Moscow's Kalibr missiles struck an arms depot in Ukraine's Zaporizhzhia region housing weapons from the United States and European countries, Russia's Defense Ministry said Wednesday as Russian forces pounded the Azovstal steel plant where civilians and the last defenders of the besieged southern city of Mariupol are holed up.
The Russian Defense Ministry, which said its air force had destroyed 59 Ukrainian military targets overnight, said the missiles had "destroyed hangars with a large batch of foreign weapons and ammunition supplied to Ukrainian troops by the United States and European countries."
It was not possible to independently confirm the Russian claim, which did not say which kinds of weapons were housed in the hangars.
Russia has warned the United States that large Western deliveries of weapons to Ukraine are fuelling the nine-week-old conflict.

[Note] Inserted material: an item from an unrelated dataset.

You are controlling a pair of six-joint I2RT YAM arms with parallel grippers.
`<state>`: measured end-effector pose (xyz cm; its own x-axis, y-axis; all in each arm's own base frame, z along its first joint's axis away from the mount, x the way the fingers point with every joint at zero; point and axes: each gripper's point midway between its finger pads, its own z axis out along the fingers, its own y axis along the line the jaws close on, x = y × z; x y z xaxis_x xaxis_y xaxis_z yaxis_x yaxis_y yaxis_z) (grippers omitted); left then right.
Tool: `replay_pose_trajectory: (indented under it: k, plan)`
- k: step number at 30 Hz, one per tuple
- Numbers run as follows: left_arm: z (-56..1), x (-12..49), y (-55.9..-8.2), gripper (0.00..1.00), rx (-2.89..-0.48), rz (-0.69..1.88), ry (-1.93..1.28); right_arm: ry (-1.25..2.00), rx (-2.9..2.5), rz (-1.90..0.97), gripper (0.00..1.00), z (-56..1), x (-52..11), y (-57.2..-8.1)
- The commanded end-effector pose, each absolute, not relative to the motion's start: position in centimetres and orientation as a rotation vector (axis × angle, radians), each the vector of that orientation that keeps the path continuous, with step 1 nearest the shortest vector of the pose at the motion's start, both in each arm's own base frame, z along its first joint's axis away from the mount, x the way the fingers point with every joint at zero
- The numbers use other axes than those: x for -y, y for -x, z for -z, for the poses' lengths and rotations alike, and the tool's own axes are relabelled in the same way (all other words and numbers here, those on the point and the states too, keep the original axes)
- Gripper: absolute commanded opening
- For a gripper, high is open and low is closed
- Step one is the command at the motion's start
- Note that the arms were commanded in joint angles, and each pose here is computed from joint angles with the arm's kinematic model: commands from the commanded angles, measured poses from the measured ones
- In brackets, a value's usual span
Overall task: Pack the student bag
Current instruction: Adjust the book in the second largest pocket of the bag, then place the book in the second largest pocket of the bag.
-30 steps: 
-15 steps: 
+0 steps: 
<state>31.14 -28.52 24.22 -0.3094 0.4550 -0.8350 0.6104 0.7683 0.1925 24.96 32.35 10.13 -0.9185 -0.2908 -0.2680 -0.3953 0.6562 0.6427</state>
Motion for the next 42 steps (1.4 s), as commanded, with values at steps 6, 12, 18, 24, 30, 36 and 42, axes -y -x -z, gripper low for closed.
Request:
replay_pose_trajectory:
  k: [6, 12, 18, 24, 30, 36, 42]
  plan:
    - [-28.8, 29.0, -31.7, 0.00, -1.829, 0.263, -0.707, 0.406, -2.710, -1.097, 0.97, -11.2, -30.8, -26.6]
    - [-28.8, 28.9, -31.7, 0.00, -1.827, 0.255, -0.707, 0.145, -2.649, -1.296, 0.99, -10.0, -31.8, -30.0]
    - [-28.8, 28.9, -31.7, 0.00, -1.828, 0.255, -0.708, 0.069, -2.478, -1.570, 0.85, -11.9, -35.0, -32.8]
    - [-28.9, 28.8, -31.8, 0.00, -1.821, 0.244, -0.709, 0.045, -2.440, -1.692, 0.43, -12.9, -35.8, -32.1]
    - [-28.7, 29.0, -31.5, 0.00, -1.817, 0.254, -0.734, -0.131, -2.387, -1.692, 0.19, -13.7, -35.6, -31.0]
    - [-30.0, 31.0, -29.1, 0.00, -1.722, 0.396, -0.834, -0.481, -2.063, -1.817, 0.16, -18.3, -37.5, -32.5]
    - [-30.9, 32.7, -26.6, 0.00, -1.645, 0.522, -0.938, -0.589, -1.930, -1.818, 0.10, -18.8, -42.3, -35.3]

The United States and NATO have ruled out sending their own forces to Ukraine, but Washington and its European allies have supplied large quantities of weapons to Kyiv, including drones and anti-aircraft and anti-tank missiles.
Petro Andryushchenko, an aide to Mariupol's mayor, said there had been no let-up in airstrikes on the Azovstal plant despite Russian President Vladimir Putin saying there was no need to storm it after declaring "victory" in the port city.
"Air attacks on Azovstal are not subsiding. No ceasefire, but attempts to storm again and again. Despite the statements (by Putin)," Andryushchenko wrote on the Telegram messaging app.
"At the same time, street fighting continues again in the sector between the Azovstal plant's management (buildings) to the street."
Local officials say much of Mariupol has been destroyed in weeks of Russian bombardment and siege since Russian forces invaded Ukraine on Feb. 24, and that about 100,000 civilians are still in the city. Hundred of fighters and civilians are believed to still be in the vast steel works.
Ukrainian officials have described the situation in Mariupol, a strategic port on the Sea of Azov, as a "humanitarian catastrophe."
Andryushchenko said no agreements had been reached on trying to evacuate civilians from Mariupol on Wednesday. Many previous efforts to arrange a cease-fire to allow residents to leave the city have broken down.
Russia denies targeting civilians in its "special military operation" in Ukraine and each side blames the other for the repeated failure to establish humanitarian corridors.
Russia had announced Monday plans to open a humanitarian corridor for civilians to leave the Azovstal plant but Kyiv denied reaching any agreement on this with Russia.
'Several villages in east captured'
Ukraine said Wednesday that Russian forces had pushed deeper into the east of the country and captured several villages as part of Moscow's offensive to take control of Donbass.
Moscow said earlier this month it was withdrawing its invading troops from around the capital Kyiv to focus its military efforts on capturing Donetsk and Luhansk in east Ukraine.
The Ukrainian Defense Ministry said that Russian forces had pushed out Kyiv's army from Velyka Komyshuvakha and Zavody in the northeastern Kharkiv region and had gained control over Zarichne and Novotoshkivske in Donetsk.
Zarichne is just 50 kilometers (30 miles) from the regional hub of Kramatorsk, where Russian attacks this month on a train station shuttling residents to safety in the east left dozens dead.
The Defense Ministry cautioned that Russian forces were "continuing an offensive in the direction of Nyzhnye and Orikhiv" in the central Zaporizhzhia region.
Pro-Russian separatists have controlled the Donetsk and Luhansk regions since 2014 when the Kremlin annexed the Crimean Peninsula following street demonstrations that ousted Ukraine's Moscow-friendly leader.
Russia has said the offensive in the east would create land border between the separatist-held territory and the Black Sea peninsula.